*WHAT IS NEEDED*:
Nothing is needed except the lines below that run from the one with "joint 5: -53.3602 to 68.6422" through the one with "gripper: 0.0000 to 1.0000", repeated exactly.

=== Begin Enclosure ===

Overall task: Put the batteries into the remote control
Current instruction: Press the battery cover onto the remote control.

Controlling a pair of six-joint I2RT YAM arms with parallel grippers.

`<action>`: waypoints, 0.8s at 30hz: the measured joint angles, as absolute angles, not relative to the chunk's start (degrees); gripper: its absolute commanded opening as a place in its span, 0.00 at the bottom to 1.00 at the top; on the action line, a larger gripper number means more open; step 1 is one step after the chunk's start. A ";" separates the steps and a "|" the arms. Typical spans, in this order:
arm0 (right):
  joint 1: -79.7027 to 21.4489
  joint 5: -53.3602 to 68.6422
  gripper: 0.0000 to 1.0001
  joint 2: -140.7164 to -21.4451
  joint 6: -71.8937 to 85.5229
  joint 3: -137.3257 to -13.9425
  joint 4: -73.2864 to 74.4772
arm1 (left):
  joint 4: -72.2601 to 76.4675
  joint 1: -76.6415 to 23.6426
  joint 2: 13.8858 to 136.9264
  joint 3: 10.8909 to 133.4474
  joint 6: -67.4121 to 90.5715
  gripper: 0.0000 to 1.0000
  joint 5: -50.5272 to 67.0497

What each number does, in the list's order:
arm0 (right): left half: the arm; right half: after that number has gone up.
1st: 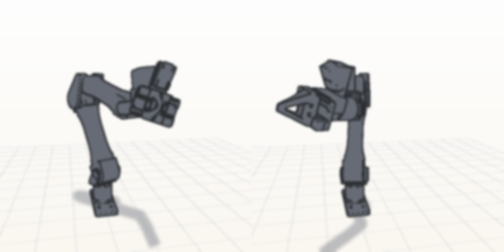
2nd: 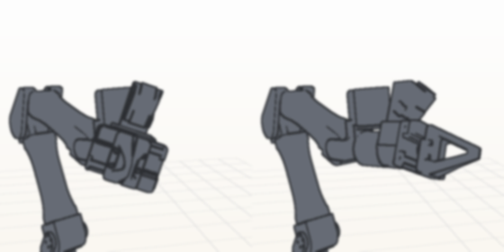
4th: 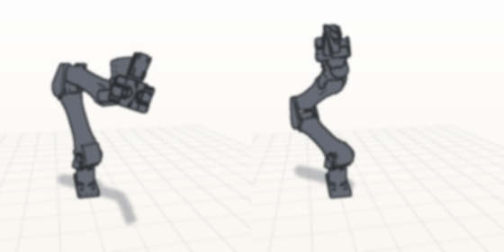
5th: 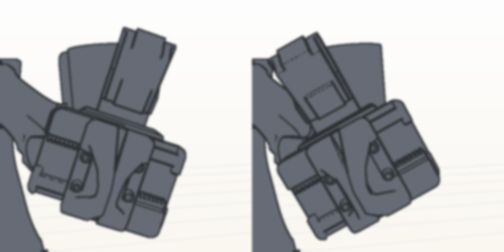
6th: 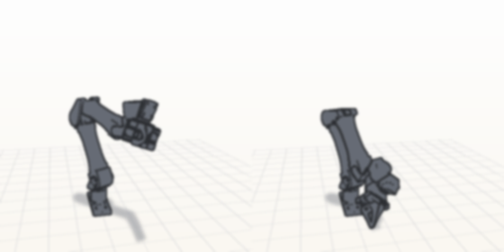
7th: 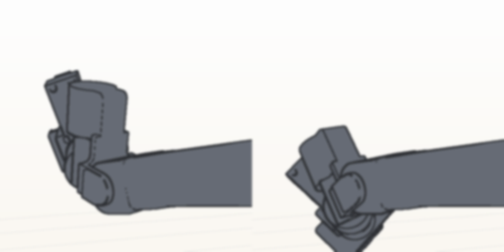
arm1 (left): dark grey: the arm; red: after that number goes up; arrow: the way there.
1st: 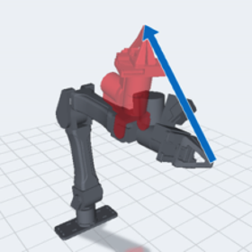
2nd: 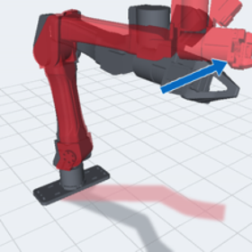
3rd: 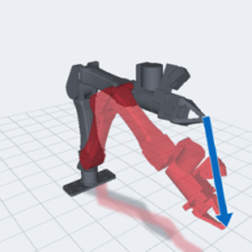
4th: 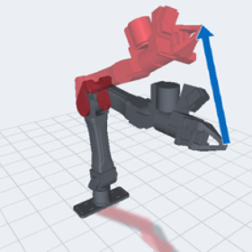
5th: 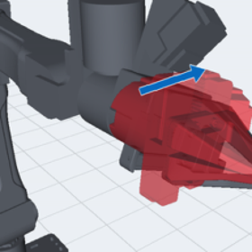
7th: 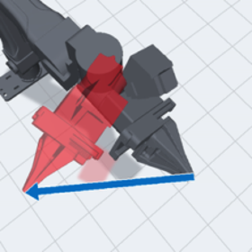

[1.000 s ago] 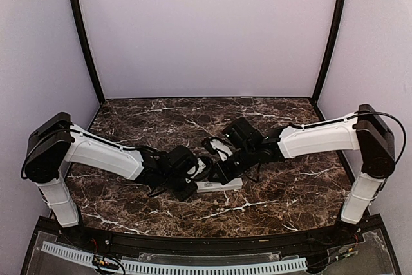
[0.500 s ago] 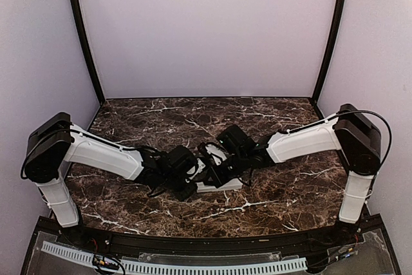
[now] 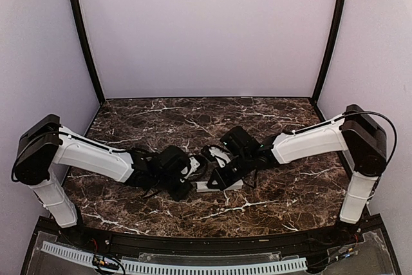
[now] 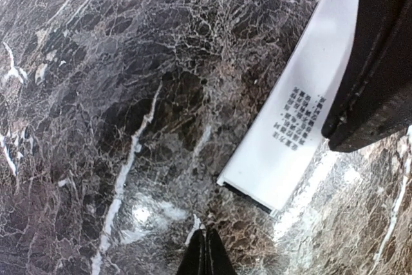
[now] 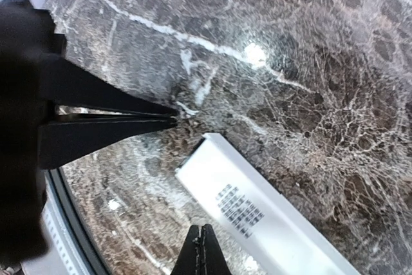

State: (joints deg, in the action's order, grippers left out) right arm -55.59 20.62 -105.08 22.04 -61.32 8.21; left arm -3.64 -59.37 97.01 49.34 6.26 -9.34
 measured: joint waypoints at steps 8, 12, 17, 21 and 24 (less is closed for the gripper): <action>-55.18 20.60 0.00 -100.71 21.65 -62.81 10.39 | -2.15 -58.59 96.40 49.19 6.74 0.03 -9.47; -55.09 20.64 0.00 -100.73 21.67 -63.05 10.50 | -1.76 -58.59 96.38 48.80 6.72 0.03 -9.50; -55.09 20.82 0.00 -101.54 21.76 -63.05 10.24 | -1.74 -58.61 95.50 47.83 6.70 0.03 -9.69; -54.96 20.82 0.00 -104.60 22.20 -62.67 9.32 | -1.30 -58.59 95.31 47.83 6.70 0.03 -9.72; -54.72 21.10 0.00 -106.85 22.79 -61.84 9.08 | -1.30 -58.61 95.31 47.83 6.70 0.03 -9.67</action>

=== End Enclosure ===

*FINISHED EXERCISE*:
  joint 5: -53.3602 to 68.6422
  gripper: 0.0000 to 1.0001
  joint 2: -140.7164 to -21.4451
  joint 6: -71.8937 to 85.5229
  joint 3: -137.3257 to -13.9425
  joint 4: -73.2864 to 74.4772
arm1 (left):
  joint 4: -72.2601 to 76.4675
  joint 1: -76.6415 to 23.6426
  joint 2: 13.8858 to 136.9264
  joint 3: 10.8909 to 133.4474
  joint 6: -67.4121 to 90.5715
  gripper: 0.0000 to 1.0000

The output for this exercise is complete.